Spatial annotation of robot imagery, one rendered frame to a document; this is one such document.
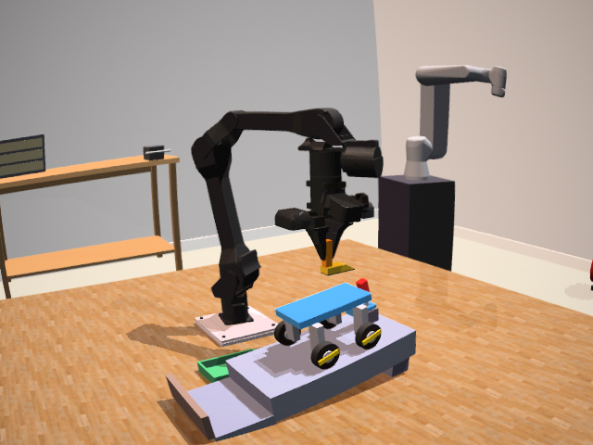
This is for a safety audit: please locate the red-headed pin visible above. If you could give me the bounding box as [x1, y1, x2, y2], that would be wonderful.
[356, 279, 370, 307]

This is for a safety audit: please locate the small blue wheeled trolley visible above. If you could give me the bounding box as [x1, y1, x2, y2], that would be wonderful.
[274, 283, 382, 370]

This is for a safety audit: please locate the green tray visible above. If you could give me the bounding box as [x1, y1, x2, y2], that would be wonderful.
[207, 364, 228, 376]
[197, 349, 255, 384]

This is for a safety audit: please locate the yellow wheel chock with orange handle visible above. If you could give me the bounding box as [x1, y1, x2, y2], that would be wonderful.
[321, 239, 355, 275]

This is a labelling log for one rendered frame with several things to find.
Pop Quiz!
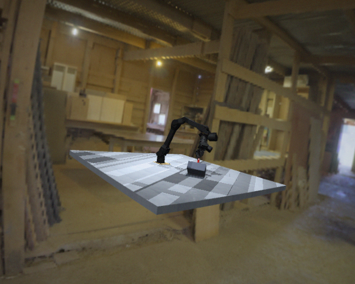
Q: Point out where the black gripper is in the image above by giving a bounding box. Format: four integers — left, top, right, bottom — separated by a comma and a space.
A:
195, 139, 209, 160

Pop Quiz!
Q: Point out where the grey square panel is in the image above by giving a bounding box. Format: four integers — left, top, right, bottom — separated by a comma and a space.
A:
185, 161, 206, 179

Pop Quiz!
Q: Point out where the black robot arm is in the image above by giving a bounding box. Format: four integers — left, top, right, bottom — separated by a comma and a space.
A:
156, 117, 218, 163

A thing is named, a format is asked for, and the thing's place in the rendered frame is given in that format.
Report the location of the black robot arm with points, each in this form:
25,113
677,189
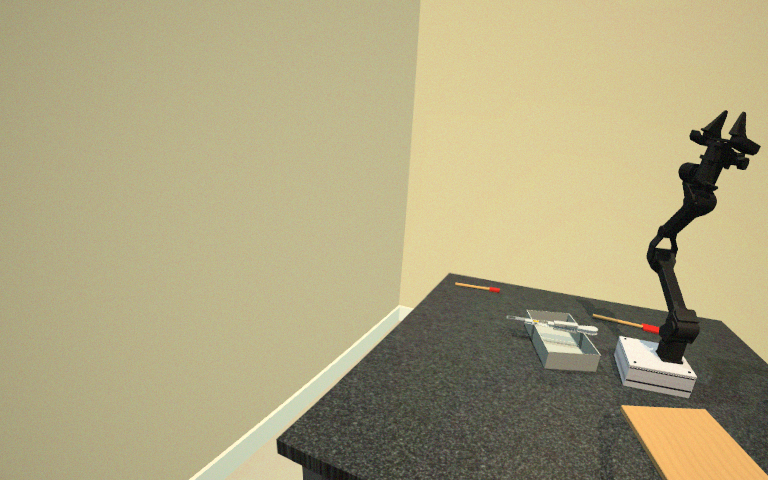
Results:
699,199

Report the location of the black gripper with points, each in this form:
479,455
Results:
717,151

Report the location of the light wooden board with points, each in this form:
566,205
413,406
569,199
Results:
688,444

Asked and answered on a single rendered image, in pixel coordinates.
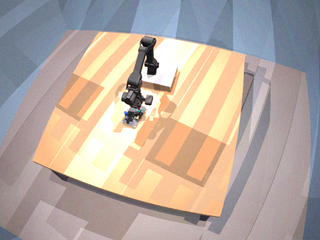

++++++++++++++++++++

- _Your objective_:
With the pictures set aside, write out the whole listing exactly.

- _Result for this exercise_:
Spatial annotation of robot imagery, one rendered frame to a document; this is one such document.
This is for a safety audit: please locate the red-headed pin visible above. If you could give me the bounding box as [x1, y1, x2, y2], that would be wonderful.
[356, 279, 370, 307]

This is for a safety audit: please locate the small blue wheeled trolley visible above. If you could give me the bounding box as [x1, y1, x2, y2], that would be wonderful.
[274, 283, 382, 370]

This is for a safety audit: please locate the green tray visible above. If you could give me the bounding box as [x1, y1, x2, y2], that would be wonderful.
[207, 364, 228, 376]
[197, 349, 255, 384]

This is for a safety audit: please locate the yellow wheel chock with orange handle visible above. If you could give me the bounding box as [x1, y1, x2, y2], that would be wonderful.
[321, 239, 355, 275]

This is a labelling log for one rendered frame with several things to find.
Pop Quiz!
Q: Point out where the black gripper is in the image above by giving a bounding box. Format: four integers — left, top, right, bottom — separated by a comma and a space.
A:
195, 139, 209, 160

Pop Quiz!
Q: Point out where the grey square panel is in the image above by giving a bounding box. Format: four integers — left, top, right, bottom — separated by a comma and a space.
A:
185, 161, 206, 179

Pop Quiz!
Q: Point out where the black robot arm is in the image above by giving a bounding box. Format: four integers — left, top, right, bottom — separated by a comma and a space.
A:
156, 117, 218, 163

A thing is named, a format is asked for, and the thing's place in the rendered frame is given in that format.
Report the location of the black robot arm with points, each in this form:
25,113
677,189
Results:
699,199

Report the location of the black gripper with points, each in this form:
479,455
Results:
717,151

Report the location of the light wooden board with points, each in this form:
566,205
413,406
569,199
Results:
688,444

Asked and answered on a single rendered image, in pixel coordinates.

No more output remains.